◆ Your goal: Return only the lines of the data below from the line with "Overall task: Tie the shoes" up to and including the line with "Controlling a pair", exactly as written, with the pictures omitted.

◆ Collected data entries:
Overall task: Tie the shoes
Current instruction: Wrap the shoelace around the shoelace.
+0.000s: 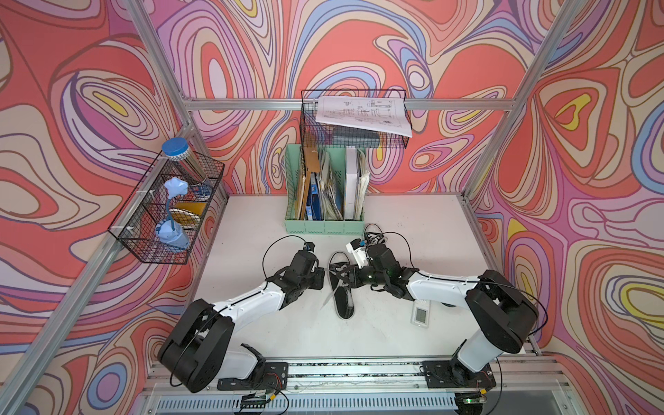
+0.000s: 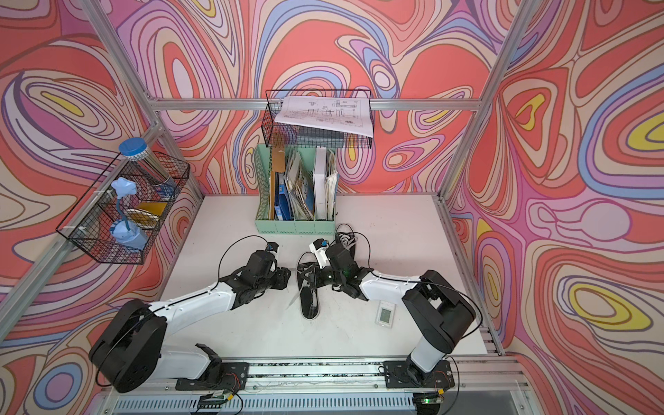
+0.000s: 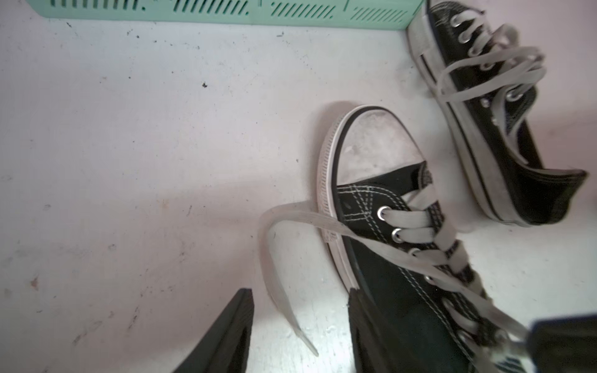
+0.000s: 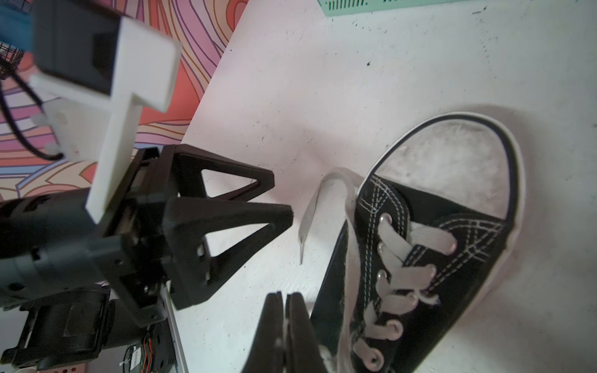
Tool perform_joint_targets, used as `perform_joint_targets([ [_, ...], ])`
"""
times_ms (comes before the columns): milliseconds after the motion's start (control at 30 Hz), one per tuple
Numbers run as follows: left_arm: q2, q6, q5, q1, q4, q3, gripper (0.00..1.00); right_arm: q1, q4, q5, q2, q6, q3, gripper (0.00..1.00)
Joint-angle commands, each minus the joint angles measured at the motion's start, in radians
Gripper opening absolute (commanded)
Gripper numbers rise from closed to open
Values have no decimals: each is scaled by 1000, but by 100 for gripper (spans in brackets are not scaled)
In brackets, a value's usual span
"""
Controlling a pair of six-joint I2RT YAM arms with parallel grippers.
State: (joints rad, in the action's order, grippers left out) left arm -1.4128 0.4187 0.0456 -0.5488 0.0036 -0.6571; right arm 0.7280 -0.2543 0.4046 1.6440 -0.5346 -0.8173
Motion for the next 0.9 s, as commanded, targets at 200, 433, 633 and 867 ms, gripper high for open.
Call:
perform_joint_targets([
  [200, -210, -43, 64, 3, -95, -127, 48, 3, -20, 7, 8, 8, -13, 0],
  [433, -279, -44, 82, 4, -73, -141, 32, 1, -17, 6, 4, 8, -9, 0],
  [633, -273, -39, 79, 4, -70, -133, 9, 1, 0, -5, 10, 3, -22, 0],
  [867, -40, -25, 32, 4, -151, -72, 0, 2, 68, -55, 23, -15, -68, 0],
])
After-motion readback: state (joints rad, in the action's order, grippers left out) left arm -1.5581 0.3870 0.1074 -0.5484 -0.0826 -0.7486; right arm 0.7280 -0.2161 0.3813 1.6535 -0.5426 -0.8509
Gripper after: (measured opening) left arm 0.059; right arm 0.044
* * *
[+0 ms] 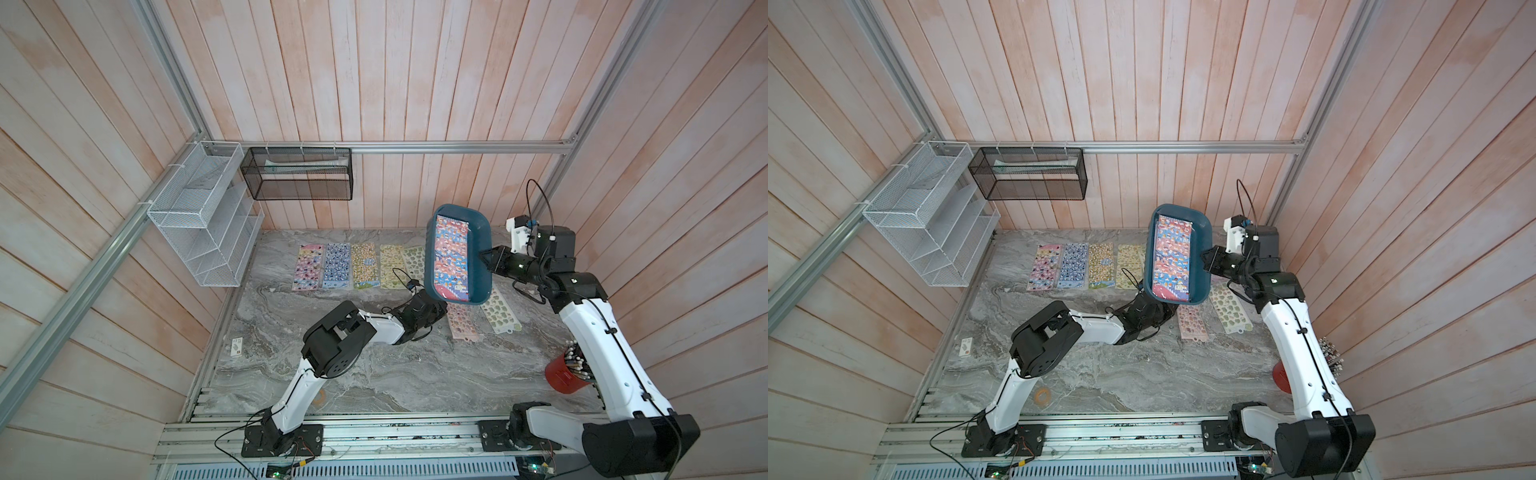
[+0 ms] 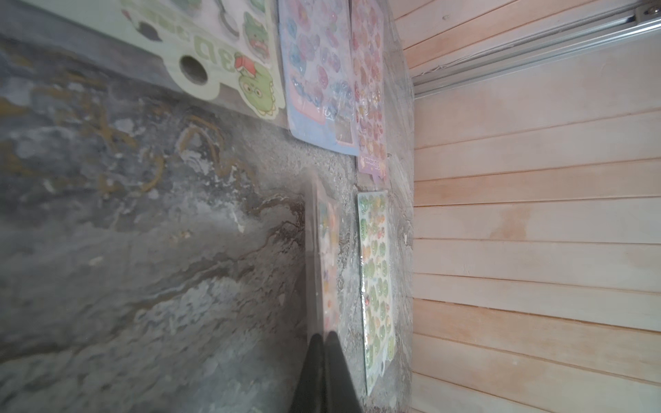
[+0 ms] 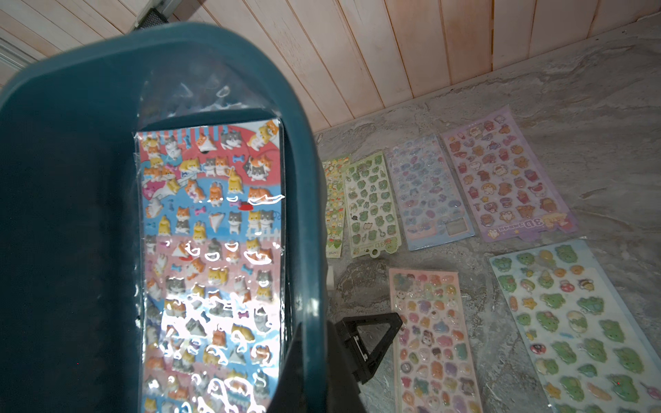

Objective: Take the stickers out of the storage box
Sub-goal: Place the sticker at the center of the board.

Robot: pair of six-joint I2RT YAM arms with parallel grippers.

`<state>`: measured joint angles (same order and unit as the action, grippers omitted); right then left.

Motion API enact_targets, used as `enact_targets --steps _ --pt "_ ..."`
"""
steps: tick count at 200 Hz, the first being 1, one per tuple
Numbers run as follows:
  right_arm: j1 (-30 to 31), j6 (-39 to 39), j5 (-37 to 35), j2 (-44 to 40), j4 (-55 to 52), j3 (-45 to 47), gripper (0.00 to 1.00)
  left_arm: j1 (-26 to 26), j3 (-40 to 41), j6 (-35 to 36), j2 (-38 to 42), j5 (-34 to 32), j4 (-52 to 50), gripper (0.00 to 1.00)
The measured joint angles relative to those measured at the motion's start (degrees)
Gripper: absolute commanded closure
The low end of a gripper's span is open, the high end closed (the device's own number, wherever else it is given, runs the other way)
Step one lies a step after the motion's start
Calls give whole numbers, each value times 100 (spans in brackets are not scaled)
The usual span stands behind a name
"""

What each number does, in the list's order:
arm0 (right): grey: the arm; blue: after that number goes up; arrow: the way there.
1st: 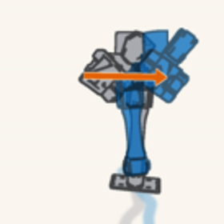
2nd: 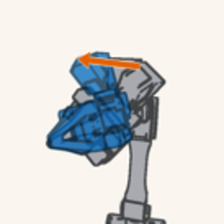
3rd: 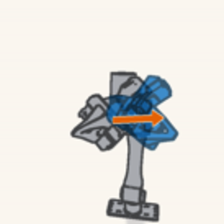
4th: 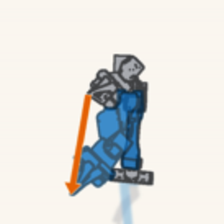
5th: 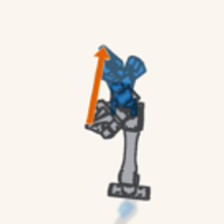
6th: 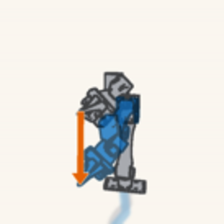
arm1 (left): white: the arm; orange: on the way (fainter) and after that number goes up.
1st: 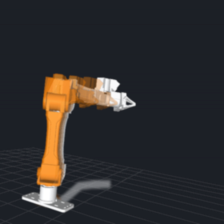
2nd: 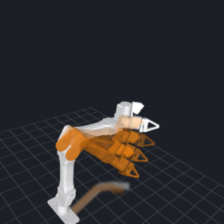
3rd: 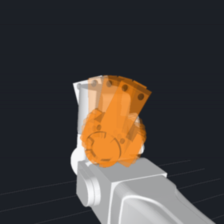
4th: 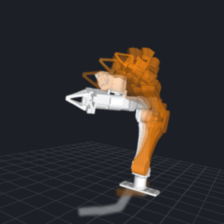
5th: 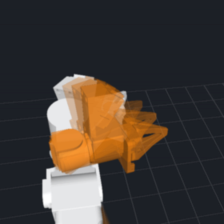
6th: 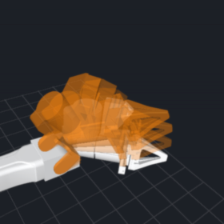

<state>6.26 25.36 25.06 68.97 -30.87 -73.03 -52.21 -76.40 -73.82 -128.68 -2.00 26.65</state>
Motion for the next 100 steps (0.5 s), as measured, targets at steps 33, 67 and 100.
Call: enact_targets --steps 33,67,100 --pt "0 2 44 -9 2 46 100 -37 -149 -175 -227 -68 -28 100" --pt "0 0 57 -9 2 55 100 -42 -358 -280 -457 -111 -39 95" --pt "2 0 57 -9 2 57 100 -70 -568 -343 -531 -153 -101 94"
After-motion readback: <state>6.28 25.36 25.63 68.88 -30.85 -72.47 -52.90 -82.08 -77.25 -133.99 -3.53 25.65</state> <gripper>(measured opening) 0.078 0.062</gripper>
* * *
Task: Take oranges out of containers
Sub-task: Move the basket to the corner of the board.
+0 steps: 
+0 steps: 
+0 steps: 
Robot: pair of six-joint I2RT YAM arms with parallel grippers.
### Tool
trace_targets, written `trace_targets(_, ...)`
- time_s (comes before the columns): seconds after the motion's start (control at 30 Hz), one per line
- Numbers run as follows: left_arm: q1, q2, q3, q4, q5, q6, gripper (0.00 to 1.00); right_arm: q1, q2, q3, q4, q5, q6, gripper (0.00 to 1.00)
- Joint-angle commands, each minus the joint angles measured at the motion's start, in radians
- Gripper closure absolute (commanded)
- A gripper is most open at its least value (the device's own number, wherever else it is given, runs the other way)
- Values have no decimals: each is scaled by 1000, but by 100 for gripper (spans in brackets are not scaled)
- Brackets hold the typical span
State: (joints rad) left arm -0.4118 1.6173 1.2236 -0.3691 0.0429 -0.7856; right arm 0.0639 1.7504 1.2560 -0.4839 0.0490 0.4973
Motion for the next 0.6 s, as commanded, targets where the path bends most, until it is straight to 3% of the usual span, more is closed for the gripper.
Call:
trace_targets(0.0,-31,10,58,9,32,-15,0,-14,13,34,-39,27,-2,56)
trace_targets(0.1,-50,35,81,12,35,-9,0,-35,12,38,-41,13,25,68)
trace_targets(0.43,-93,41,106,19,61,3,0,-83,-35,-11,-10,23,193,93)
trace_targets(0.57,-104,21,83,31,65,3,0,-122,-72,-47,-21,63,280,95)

◆ Solution for this task:
Overall task: Tie the shoes
Current instruction: Wrap the shoelace around the shoelace.
+0.000s: 
+0.000s: 
+0.000s: 
+0.000s: 
Tool perform_joint_targets, used as `perform_joint_targets([ [_, ...], ])`
"""
times_ms (comes before the columns): milliseconds after the motion's start (control at 30 Hz), one per tuple
Numbers run as follows: left_arm: q2, q6, q5, q1, q4, q3, gripper (0.00..1.00); right_arm: q1, q4, q5, q2, q6, q3, gripper (0.00..1.00)
Joint-angle commands, each minus the joint angles measured at the motion's start, in radians
Gripper opening absolute (commanded)
Gripper numbers rise from closed to open
Values have no decimals: each is scaled by 1000, but by 100 for gripper (spans in brackets are not scaled)
In brackets, a value's usual span
"""
Controlling a pair of six-joint I2RT YAM arms with parallel grippers.

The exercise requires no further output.